**WHAT NEEDS TO BE DONE**
Beneath this line are the data; copy exactly the part of them that opens with the line containing "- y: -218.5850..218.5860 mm" and closes with the line containing "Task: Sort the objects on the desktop", and only that part.

::: DATA FOR ANALYSIS :::

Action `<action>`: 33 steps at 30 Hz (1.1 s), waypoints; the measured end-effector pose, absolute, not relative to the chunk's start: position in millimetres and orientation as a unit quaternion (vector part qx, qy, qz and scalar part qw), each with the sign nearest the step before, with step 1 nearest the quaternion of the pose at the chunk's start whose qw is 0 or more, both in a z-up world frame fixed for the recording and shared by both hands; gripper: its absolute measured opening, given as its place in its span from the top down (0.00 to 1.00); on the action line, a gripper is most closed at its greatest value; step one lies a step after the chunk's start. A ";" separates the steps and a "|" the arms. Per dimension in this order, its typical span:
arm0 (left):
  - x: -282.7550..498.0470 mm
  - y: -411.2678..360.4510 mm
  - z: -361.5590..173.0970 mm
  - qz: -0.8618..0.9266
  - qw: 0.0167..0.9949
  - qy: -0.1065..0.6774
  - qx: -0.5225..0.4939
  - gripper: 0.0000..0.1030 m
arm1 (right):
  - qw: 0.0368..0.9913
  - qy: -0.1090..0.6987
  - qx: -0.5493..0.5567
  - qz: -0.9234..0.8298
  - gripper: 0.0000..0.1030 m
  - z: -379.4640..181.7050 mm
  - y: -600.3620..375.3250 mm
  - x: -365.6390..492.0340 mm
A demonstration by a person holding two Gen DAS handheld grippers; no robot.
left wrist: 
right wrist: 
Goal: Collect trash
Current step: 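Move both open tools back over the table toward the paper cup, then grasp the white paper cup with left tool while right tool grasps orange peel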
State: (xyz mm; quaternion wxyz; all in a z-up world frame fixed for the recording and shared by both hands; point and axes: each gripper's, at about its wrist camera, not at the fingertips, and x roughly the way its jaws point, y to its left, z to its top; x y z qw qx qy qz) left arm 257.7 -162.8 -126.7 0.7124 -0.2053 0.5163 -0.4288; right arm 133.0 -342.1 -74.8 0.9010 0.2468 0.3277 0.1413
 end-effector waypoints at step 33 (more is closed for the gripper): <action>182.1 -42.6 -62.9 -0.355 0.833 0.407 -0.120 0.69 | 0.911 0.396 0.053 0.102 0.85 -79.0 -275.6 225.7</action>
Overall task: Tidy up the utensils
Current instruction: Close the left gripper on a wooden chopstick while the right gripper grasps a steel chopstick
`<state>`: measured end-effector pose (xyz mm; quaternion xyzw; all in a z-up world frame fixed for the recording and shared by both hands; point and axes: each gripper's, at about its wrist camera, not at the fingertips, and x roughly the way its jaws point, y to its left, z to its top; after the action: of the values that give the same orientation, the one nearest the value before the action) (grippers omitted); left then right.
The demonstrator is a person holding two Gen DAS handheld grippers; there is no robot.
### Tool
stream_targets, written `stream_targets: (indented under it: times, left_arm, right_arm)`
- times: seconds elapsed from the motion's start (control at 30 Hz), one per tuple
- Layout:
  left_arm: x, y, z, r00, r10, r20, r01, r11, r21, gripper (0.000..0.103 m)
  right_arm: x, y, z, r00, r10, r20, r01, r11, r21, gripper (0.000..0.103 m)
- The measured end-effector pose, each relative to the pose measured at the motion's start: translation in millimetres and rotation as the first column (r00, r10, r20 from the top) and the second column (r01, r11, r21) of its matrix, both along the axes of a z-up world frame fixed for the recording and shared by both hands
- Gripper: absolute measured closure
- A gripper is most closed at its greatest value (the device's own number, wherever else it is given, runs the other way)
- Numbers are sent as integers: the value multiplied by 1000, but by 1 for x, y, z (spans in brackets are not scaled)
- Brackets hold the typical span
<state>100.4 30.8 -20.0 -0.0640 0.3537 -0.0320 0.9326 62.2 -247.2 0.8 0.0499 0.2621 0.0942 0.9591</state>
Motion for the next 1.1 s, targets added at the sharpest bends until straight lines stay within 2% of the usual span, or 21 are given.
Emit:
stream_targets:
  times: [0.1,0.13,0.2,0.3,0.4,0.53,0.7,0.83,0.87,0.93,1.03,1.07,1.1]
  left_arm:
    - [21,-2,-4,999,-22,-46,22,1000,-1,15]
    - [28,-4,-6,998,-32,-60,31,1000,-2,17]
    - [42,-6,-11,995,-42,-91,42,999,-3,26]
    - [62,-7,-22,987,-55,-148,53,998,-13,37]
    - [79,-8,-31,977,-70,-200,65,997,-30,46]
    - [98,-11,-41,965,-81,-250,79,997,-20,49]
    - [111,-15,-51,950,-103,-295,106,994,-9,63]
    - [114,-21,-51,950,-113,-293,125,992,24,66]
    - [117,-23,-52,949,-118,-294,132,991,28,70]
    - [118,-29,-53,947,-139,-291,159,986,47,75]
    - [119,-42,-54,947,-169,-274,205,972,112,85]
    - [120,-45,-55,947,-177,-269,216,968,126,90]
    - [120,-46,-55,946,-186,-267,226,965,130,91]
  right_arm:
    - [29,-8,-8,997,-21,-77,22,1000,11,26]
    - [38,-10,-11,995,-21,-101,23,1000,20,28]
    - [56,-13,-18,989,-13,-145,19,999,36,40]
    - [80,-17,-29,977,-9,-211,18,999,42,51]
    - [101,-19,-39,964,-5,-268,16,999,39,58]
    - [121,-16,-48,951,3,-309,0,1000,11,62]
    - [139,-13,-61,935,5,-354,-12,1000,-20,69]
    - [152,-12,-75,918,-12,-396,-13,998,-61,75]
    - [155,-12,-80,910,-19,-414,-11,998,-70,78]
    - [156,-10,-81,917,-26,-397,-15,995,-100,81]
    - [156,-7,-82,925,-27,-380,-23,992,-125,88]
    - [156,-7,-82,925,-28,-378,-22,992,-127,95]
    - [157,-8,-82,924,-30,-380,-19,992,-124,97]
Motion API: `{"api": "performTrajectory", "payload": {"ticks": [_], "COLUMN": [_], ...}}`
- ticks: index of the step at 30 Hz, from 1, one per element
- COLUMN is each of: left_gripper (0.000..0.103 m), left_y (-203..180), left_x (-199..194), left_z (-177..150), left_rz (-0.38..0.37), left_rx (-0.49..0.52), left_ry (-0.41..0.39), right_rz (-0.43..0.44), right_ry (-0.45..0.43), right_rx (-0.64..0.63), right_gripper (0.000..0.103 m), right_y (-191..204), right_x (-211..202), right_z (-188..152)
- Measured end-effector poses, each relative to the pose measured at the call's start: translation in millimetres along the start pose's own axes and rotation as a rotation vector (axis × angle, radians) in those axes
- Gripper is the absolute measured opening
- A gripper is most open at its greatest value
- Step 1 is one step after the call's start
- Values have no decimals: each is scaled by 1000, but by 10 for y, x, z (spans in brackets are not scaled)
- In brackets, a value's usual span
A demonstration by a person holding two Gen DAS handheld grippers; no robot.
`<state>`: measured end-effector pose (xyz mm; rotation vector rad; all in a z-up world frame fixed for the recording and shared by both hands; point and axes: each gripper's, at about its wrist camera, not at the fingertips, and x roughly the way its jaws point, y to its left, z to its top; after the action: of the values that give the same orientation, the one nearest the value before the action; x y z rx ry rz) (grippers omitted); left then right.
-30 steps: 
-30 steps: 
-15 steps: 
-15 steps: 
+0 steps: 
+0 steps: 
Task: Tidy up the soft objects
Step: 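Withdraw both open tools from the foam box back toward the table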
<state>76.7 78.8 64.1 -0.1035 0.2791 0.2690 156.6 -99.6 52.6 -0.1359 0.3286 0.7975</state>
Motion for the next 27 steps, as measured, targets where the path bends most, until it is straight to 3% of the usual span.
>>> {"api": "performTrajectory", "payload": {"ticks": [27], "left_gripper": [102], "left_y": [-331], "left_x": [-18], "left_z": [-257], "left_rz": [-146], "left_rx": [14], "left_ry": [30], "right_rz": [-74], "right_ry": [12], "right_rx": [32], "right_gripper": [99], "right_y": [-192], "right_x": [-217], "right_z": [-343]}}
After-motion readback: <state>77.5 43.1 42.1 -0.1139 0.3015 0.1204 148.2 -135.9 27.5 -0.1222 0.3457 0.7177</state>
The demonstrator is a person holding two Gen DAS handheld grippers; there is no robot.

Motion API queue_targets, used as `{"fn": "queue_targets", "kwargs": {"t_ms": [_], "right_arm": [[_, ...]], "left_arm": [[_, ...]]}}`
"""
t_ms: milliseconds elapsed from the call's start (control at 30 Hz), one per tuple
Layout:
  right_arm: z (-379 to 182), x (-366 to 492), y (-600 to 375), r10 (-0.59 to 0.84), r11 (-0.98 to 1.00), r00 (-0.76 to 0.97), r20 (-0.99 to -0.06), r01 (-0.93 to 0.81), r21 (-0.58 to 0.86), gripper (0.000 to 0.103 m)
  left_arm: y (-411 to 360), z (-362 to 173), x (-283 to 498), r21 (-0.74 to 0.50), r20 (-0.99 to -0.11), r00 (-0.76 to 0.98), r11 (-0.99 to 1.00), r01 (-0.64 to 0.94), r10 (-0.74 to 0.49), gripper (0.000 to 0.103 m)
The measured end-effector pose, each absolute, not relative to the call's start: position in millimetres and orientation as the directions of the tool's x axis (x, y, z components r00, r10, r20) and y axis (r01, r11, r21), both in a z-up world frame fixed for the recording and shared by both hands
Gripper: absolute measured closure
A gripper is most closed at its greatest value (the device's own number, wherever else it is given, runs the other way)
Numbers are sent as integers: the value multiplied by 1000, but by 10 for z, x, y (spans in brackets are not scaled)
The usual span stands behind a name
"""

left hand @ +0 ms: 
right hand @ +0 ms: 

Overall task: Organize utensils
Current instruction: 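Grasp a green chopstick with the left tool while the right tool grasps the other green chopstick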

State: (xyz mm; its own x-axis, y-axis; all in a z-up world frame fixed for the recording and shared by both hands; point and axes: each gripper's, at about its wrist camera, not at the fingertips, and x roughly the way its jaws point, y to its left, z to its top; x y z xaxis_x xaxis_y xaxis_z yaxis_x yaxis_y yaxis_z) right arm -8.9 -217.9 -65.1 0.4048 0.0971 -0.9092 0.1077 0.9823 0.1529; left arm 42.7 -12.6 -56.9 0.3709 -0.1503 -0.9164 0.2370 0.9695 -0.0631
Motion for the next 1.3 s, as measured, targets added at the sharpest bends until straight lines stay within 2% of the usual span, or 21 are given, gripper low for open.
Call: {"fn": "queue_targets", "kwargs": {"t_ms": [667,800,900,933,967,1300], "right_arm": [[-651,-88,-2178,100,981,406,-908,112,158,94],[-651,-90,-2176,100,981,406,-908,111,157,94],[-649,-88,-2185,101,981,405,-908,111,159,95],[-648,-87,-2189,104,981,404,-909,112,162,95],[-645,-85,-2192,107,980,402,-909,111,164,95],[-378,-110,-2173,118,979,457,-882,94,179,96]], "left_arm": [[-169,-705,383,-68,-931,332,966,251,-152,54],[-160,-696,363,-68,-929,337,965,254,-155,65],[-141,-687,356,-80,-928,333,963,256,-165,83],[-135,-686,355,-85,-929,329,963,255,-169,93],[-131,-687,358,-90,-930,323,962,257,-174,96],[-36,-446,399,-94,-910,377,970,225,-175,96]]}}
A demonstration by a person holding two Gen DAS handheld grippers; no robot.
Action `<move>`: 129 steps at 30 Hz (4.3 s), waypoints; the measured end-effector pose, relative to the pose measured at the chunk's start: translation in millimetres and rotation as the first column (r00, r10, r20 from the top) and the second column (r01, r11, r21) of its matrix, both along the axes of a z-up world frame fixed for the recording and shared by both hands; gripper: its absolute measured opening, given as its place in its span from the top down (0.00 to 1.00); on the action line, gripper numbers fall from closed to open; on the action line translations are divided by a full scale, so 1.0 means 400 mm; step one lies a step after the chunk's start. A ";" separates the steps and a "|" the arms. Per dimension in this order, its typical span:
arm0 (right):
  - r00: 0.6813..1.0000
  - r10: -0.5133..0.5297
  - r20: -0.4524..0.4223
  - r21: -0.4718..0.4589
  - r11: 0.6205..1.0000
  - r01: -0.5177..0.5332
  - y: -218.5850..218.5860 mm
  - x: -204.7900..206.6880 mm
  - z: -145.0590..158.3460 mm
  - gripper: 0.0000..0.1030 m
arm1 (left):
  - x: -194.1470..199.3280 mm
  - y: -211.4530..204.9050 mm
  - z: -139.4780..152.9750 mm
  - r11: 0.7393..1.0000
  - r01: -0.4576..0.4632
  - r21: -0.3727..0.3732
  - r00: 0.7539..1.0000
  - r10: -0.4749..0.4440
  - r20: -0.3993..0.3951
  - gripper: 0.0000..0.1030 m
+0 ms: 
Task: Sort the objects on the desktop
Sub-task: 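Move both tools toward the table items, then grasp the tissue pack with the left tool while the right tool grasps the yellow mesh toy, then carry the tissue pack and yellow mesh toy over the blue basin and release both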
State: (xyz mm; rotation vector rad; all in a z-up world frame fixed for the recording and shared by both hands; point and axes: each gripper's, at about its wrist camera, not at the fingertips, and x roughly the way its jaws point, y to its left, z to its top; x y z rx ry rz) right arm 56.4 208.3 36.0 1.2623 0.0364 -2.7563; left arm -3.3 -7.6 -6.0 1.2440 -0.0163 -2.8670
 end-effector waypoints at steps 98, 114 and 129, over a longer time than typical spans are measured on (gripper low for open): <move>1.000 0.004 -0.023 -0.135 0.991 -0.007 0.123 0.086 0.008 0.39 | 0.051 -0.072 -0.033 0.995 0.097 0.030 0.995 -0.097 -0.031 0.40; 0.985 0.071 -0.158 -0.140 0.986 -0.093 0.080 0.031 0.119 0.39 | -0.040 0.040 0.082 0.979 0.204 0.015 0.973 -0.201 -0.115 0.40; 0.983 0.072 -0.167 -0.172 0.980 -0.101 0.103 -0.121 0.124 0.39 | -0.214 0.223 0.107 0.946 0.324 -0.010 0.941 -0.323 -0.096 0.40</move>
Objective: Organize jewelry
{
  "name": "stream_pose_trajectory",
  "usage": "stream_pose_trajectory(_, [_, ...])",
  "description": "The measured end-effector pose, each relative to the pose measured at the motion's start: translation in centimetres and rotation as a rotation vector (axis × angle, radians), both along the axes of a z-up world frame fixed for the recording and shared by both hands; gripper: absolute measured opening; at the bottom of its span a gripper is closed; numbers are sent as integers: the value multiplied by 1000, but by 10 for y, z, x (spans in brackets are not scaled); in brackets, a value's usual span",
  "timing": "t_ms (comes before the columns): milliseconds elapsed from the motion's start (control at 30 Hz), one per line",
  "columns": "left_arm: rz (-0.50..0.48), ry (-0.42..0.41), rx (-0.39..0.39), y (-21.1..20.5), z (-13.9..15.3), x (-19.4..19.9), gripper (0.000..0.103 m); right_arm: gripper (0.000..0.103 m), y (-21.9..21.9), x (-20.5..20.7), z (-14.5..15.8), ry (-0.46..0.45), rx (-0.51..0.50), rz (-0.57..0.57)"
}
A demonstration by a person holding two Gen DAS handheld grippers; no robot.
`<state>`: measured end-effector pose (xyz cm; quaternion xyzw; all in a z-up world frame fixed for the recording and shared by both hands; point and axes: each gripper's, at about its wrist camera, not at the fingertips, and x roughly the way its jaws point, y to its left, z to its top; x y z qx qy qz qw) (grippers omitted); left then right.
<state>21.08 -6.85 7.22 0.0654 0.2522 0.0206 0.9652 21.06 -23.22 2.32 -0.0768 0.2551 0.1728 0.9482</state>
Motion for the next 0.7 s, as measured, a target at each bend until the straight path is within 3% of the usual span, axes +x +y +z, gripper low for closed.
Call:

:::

**YOUR SOLUTION**
  - y: -218.5850..218.5860 mm
  - x: -204.7900..206.6880 mm
  - z: -145.0590..158.3460 mm
  - gripper: 0.0000..0.1030 m
arm1 (left):
  - x: -194.1470..199.3280 mm
  - y: -211.4530..204.9050 mm
  - z: -139.4780..152.9750 mm
  - r11: 0.7393..1.0000
  - r01: -0.4576..0.4632
  - r21: -0.3727..0.3732
  - r00: 0.7539..1.0000
  - r10: -0.4749..0.4440
  - r20: -0.3993..0.3951
  - gripper: 0.0000..0.1030 m
+0 ms: 
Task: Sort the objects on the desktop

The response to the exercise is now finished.